Objectives: To estimate the lifetime probabilities of ovarian cancer in women from families with hereditary ovarian cancer syndromes and those with a family history of ovarian cancer, and to assess the needs for prevention and surveillance in such women.

Data sources: We searched for studies of familial ovarian cancer published since 1966 and used ovarian cancer incidence data from the Surveillance, Epidemiology, and End Results program of the National Cancer Institute.

Methods: Pooled estimates of relative risk of ovarian cancer among women with a family history of ovarian cancer were derived using statistical methods based on fixed effects. Modified life-table methods were used to estimate the lifetime probability of ovarian cancer.

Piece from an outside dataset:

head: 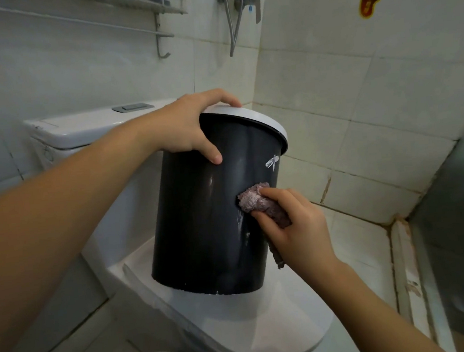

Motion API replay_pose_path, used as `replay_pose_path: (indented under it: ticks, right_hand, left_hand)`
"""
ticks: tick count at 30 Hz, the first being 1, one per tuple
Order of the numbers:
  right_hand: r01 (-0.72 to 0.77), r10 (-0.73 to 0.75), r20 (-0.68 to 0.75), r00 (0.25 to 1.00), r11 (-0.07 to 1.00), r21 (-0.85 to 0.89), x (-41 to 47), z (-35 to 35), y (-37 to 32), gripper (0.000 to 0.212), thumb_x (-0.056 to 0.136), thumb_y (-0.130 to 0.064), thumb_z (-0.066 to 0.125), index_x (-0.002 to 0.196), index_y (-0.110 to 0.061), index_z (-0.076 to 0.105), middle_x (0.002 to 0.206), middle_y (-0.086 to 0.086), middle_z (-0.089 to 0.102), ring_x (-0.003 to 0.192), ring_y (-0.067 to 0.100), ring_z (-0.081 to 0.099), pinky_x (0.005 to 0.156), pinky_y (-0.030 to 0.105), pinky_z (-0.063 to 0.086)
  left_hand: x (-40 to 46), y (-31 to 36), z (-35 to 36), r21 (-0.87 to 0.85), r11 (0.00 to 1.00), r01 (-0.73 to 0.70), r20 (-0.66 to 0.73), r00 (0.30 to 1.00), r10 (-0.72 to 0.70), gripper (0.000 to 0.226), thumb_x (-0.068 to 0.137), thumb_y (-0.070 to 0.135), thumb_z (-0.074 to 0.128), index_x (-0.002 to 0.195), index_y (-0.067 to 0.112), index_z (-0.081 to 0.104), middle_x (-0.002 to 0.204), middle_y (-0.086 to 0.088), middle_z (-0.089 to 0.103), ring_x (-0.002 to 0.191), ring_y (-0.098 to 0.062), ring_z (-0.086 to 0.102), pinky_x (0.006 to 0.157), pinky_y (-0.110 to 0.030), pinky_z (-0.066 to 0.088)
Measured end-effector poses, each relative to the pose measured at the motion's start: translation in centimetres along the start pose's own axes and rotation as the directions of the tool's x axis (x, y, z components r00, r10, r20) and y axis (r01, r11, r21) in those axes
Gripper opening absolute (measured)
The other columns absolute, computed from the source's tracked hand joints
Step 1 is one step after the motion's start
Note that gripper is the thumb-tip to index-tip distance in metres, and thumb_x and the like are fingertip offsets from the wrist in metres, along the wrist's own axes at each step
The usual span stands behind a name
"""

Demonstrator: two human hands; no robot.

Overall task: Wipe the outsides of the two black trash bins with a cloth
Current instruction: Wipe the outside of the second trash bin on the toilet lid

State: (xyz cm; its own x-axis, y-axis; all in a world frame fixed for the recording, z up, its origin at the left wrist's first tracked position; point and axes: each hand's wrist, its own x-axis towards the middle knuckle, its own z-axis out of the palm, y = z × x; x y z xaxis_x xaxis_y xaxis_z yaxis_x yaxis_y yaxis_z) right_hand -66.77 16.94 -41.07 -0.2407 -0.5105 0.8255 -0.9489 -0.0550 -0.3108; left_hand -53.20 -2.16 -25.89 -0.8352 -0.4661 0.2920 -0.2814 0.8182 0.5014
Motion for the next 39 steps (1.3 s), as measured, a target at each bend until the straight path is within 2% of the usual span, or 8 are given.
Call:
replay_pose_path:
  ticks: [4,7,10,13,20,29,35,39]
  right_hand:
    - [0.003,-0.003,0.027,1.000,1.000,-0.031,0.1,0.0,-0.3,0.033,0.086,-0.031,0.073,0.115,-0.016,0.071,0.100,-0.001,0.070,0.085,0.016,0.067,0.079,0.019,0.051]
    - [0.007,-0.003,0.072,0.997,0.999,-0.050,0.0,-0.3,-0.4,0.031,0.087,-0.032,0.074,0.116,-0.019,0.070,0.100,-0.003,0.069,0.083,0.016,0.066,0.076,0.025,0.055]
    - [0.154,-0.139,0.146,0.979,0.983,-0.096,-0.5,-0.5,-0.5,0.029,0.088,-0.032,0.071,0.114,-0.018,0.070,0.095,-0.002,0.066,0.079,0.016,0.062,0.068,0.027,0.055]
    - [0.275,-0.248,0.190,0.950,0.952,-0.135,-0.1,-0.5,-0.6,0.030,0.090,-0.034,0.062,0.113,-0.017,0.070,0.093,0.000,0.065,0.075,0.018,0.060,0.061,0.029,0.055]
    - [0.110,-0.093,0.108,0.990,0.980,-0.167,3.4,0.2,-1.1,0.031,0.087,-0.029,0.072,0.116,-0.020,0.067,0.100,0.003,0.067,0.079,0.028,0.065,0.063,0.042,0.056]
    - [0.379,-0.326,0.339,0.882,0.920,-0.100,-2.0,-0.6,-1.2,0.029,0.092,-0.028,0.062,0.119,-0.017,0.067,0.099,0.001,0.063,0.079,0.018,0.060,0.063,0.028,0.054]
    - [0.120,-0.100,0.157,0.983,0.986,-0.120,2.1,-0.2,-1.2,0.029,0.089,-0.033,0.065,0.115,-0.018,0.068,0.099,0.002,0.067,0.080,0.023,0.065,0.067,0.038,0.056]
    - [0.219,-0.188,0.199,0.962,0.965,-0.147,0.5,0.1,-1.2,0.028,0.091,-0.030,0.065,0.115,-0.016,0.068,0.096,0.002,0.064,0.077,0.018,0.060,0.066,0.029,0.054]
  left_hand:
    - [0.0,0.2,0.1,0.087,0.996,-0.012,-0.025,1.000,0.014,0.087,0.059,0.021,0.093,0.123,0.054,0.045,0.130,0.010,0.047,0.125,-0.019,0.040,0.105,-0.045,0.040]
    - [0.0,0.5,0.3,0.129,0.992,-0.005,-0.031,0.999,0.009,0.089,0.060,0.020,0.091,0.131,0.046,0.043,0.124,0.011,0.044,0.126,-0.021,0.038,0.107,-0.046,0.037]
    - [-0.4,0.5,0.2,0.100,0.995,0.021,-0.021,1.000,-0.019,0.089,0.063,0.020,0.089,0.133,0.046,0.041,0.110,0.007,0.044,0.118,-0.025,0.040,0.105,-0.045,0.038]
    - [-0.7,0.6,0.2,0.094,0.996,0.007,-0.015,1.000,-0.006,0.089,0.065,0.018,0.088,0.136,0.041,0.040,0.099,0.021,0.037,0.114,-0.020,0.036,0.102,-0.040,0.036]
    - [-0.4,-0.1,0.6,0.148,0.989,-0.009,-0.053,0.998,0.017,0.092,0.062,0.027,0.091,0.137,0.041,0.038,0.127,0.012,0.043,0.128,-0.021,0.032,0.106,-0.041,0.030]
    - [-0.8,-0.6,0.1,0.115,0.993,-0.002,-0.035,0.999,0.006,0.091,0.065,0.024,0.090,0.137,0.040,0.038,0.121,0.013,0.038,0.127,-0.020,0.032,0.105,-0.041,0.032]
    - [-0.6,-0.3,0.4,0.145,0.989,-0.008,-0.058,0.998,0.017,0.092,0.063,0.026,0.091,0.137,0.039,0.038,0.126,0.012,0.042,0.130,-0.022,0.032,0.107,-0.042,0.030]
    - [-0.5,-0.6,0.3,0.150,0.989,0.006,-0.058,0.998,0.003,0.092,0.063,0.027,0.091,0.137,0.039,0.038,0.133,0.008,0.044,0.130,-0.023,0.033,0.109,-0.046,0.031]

Data synthesis: The lifetime probability of ovarian cancer increases from about 1.6% in a 35-year-old woman without a family history of ovarian cancer to about 5% if she has one relative and 7% if she has two relatives with ovarian cancer. The lifetime probability may decrease to about 3-4% if she takes oral contraceptives for 5-9 years. Women from families with hereditary ovarian cancer syndromes may have as high as a 50% lifetime risk of ovarian cancer.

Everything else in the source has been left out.